On 6 April 2016, the tax codes in the UK changed to reflect an increase in the Personal Allowance.
For millions of UK taxpayers their tax code will have changed to 1100L. This is the tax code that applies to most people who receive the full tax-free Personal Allowance and have no deductions. it is also the emergency tax code in the 2016/17 tax year.
Our guide looks at everything you need to know about the new 2016 tax code. Keep reading to find out more.
Your personal allowance
Every year, you are allowed to earn a certain amount of money before you start to pay tax. In the 2016/17 the Personal Allowance increased from £10,600 (in the 2015/16 tax year) to £11,000. This means that most people can earn £11,000 before they start to pay any income tax.
If your tax code features numbers and then the letter ‘L’ it means that you are eligible for the basic Personal Allowance (£11,000) in the 2016-17 tax year and you were born after 5 April 1938.
Working out your tax code
There are three steps to working out your tax code:
- Total up your tax allowances – these will most often be just the basic Personal Allowance of £11,000 although you may also have age related allowances or a Blind Person’s Allowance
- Total up untaxed income (‘deductions’) – this may include income from a second job, part-time employment, employer-provided benefits or untaxed savings interest. These deductions should be taken away from your allowances
- Divide this number by ten and add the letter that fits your circumstances. This will generally be L but could be M or N if you’ve transferred some Marriage Allowance or Y if you were born before 5 April 1938.
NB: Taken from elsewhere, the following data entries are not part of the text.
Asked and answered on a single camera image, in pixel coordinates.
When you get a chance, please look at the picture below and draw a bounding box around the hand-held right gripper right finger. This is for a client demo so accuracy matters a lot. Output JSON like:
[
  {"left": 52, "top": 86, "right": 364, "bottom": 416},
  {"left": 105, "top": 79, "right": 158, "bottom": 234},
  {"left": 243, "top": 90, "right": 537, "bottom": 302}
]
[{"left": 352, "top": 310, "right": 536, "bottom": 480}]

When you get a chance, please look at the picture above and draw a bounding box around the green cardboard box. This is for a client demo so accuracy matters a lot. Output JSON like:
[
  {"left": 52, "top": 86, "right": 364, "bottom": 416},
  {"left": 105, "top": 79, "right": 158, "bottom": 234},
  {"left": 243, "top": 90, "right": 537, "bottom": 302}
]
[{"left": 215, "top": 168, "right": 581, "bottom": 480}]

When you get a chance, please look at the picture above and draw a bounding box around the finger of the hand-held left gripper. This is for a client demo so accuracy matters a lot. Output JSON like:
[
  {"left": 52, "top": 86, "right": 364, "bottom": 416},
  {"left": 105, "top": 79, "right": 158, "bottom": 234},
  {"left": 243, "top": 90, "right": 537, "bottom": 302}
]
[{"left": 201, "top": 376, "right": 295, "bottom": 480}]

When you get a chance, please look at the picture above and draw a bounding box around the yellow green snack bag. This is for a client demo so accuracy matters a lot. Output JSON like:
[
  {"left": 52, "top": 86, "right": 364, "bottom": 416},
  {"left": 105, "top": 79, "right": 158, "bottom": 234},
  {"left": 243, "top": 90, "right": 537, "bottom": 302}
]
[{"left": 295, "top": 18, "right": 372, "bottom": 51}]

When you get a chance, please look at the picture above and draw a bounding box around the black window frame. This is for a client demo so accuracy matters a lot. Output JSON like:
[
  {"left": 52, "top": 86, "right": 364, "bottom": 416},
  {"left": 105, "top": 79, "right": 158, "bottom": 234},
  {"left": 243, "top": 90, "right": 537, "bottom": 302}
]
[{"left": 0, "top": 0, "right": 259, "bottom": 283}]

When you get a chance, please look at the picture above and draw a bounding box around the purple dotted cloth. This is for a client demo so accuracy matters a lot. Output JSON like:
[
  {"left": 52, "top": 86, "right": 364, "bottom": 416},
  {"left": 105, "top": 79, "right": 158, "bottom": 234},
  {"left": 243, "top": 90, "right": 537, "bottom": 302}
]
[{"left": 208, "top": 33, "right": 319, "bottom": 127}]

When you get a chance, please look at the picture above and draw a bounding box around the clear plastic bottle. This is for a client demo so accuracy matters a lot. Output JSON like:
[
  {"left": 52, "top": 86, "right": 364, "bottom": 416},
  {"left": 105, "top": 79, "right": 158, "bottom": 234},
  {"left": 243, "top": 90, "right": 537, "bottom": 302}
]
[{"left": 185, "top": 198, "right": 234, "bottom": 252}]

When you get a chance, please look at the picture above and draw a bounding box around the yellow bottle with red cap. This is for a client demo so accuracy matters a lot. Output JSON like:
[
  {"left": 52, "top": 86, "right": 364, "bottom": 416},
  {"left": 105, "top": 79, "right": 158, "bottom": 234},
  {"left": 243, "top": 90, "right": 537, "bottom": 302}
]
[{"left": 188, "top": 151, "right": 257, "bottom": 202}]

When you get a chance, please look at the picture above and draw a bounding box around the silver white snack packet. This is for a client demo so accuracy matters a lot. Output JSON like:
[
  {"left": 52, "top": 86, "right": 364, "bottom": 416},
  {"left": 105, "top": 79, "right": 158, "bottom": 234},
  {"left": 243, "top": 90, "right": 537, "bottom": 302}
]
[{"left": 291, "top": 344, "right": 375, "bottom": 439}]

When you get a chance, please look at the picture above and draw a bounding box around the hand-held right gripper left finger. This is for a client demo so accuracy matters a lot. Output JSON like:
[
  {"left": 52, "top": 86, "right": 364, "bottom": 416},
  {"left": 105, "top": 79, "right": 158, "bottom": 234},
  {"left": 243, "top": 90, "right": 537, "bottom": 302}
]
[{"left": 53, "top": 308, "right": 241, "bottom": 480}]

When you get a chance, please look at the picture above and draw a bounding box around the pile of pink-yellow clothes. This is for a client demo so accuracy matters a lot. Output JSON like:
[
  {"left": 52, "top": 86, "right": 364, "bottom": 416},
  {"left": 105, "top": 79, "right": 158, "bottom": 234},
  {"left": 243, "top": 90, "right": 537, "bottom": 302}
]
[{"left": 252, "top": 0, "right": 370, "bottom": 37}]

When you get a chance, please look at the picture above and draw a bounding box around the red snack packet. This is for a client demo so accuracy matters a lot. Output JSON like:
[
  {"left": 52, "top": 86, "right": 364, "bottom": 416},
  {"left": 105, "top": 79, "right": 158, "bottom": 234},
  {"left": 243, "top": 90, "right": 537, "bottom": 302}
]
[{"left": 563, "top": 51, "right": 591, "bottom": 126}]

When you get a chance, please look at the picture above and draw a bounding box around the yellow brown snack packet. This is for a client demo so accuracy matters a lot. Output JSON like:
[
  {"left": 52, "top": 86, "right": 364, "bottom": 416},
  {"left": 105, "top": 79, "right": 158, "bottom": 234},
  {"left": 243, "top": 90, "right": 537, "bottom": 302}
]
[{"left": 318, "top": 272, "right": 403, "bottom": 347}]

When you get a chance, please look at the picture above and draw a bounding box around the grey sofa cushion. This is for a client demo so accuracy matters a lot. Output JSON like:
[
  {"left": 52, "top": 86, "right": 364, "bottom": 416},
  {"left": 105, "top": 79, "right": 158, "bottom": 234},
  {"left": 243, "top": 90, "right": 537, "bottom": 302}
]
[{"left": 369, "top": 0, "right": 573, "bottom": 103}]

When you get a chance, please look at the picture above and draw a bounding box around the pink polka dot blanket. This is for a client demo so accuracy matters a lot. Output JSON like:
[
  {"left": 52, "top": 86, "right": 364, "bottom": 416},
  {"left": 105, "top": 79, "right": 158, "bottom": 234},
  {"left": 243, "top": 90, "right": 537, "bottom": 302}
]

A 1100L tax code means that you are eligible for the basic Personal Allowance (£11,000) and that you have no deductions to take into account.
1100L is also the emergency tax code in the 2016-17 tax year
In some cases, HMRC may not have sufficient information about your income to provide your employer or pension provider with a correct tax code. In this situation, they will issue an ‘emergency tax code’ and this is used on a temporary basis while HMRC work out what your correct tax code should be.
If you have an emergency tax code it will ensure that you receive the basic tax free Personal Allowance (£11,000 in tax year 2016-17). However, it doesn’t take any other allowances into account and so you may pay too much tax.
The emergency tax code is set each year by HMRC and is a number followed by the letter ‘L’. In the 2016/17 tax year, the emergency tax code is 1100L.
Remember that having the 1100Ltax code doesn’t automatically mean you are on an emergency tax code. For example, you could be eligible for the basic Personal Allowance and have no deductions.